Electricity is increasingly being used to power vehicles and other transportation modes. Electricity is derived from a variety of sources including coal, oil, nuclear, and renewables, and can be used as an alternative to conventional gasoline or diesel by fully or partially powering a vehicles.
Battery-electric or all-electric vehicles charge their batteries by drawing electricity directly from the grid and other off-board electrical power sources. Electricity is stored n the battery, which must be recharged by plugging the vehicle into outside power sources.
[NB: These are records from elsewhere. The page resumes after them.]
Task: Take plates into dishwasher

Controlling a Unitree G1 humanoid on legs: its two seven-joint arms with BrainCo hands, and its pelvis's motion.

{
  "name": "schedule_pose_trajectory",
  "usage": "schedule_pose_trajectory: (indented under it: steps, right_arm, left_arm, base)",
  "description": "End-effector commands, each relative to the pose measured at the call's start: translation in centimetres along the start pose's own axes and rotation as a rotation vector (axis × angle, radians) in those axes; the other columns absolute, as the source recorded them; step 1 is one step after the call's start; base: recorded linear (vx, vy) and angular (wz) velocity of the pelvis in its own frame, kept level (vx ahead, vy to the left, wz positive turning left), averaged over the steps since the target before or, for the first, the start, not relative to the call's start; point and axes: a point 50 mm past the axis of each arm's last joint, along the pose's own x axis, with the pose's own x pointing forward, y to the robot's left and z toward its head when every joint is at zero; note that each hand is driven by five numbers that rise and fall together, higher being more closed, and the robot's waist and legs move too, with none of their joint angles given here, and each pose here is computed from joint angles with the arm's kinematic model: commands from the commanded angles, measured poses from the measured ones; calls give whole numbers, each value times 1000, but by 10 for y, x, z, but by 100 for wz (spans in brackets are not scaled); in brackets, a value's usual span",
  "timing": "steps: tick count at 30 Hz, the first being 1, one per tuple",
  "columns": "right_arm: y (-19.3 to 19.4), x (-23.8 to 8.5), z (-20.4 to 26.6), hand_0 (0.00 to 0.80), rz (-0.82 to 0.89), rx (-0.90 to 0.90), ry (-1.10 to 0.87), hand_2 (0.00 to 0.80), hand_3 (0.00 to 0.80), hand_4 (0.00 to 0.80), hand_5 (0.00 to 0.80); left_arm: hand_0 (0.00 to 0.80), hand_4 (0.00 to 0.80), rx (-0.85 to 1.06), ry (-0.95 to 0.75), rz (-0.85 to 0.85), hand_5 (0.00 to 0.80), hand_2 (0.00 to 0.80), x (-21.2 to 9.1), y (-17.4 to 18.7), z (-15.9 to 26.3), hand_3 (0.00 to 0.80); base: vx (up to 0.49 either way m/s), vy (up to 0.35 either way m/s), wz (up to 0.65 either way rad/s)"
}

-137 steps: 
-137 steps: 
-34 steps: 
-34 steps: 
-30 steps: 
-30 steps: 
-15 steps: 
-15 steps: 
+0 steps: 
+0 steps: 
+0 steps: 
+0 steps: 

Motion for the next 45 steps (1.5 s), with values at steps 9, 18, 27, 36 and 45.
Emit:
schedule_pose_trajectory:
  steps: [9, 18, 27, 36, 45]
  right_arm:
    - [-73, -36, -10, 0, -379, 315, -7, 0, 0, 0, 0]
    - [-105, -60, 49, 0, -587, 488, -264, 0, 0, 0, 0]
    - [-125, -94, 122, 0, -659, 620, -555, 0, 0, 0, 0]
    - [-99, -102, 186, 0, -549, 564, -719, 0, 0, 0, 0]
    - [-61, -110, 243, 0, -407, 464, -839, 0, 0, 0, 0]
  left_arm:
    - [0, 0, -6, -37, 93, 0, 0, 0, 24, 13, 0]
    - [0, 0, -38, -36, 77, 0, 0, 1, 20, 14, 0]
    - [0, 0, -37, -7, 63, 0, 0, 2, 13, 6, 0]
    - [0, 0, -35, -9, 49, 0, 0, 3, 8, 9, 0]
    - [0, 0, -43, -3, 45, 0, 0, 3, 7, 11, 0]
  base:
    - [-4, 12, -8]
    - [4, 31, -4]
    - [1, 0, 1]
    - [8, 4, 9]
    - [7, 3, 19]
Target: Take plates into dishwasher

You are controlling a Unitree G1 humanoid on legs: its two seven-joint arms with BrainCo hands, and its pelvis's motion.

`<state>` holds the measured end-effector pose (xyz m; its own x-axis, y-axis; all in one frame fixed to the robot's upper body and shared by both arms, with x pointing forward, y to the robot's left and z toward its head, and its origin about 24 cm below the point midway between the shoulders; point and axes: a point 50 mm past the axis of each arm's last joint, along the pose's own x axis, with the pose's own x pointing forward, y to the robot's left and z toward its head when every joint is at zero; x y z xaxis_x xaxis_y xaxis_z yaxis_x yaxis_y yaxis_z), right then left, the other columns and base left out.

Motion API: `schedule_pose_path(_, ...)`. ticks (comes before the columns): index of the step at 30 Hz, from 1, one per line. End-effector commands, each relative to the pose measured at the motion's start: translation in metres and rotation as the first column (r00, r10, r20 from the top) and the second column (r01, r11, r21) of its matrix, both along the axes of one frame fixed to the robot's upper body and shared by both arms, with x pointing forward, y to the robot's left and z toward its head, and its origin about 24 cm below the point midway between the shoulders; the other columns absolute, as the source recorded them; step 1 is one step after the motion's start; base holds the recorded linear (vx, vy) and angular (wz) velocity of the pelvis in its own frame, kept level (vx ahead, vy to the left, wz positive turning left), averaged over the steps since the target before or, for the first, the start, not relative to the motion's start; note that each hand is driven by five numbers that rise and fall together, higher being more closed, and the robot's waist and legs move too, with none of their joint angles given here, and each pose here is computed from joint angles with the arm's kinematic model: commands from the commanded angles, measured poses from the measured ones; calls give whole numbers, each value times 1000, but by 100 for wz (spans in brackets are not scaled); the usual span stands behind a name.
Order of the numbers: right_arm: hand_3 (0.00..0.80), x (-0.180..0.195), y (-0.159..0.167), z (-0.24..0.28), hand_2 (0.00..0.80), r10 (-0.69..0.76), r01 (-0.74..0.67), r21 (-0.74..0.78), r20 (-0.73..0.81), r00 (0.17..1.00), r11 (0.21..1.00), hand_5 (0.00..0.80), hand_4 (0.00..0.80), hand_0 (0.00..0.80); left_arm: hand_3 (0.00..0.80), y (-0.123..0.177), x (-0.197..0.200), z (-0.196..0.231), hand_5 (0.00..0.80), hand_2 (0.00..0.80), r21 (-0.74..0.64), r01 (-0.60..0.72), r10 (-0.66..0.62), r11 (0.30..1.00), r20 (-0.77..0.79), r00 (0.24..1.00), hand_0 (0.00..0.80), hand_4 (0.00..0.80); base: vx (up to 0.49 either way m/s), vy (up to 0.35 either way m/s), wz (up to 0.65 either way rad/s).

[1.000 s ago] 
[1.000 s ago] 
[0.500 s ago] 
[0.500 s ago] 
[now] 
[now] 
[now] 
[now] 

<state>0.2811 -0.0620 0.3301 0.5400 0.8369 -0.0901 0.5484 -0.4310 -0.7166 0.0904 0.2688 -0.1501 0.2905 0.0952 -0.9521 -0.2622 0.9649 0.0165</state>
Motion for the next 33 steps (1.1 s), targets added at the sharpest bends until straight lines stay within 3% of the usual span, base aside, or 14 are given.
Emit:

Plug-in hybrid vehicles use a battery to power an electric motor and conventional fuel to power an internal combustion engine. Plug-in hybrids are able to be plugged into the grid to charge the abttery, and once the battery is depleted, the internal combustion engine is used.
Hybrid electric vehicles are fueled with both petroleum-based fuels and also use smaller battery systems to recapture energy during braking and improving fuel economy.
Electric Vehicle Supply Equipment (EVSE)
EVSE is used to charge plug-in electric vehicles. There are three types of EVSE: Level 1, Level 2, and Direct Current (DC) Fast Charging.
Level 1 uses alternating current and a standard 120 V outlet. This is the slowest charging option, and typically provides a vehicle with 2 - 5 miles of range per hour of charging.
Level 2 provides higher power charging compared to Level 1, supplying a vehicle with 10 - 20 miles of range per hour of charging using a 240 V outlet. Level 2 charging is used to workplace, residential, and public charging stations.
DC Fast Charging uses direct current to supply a vehicle with 50 - 70 miles of range in less than 20 minutes to enable rapid charging.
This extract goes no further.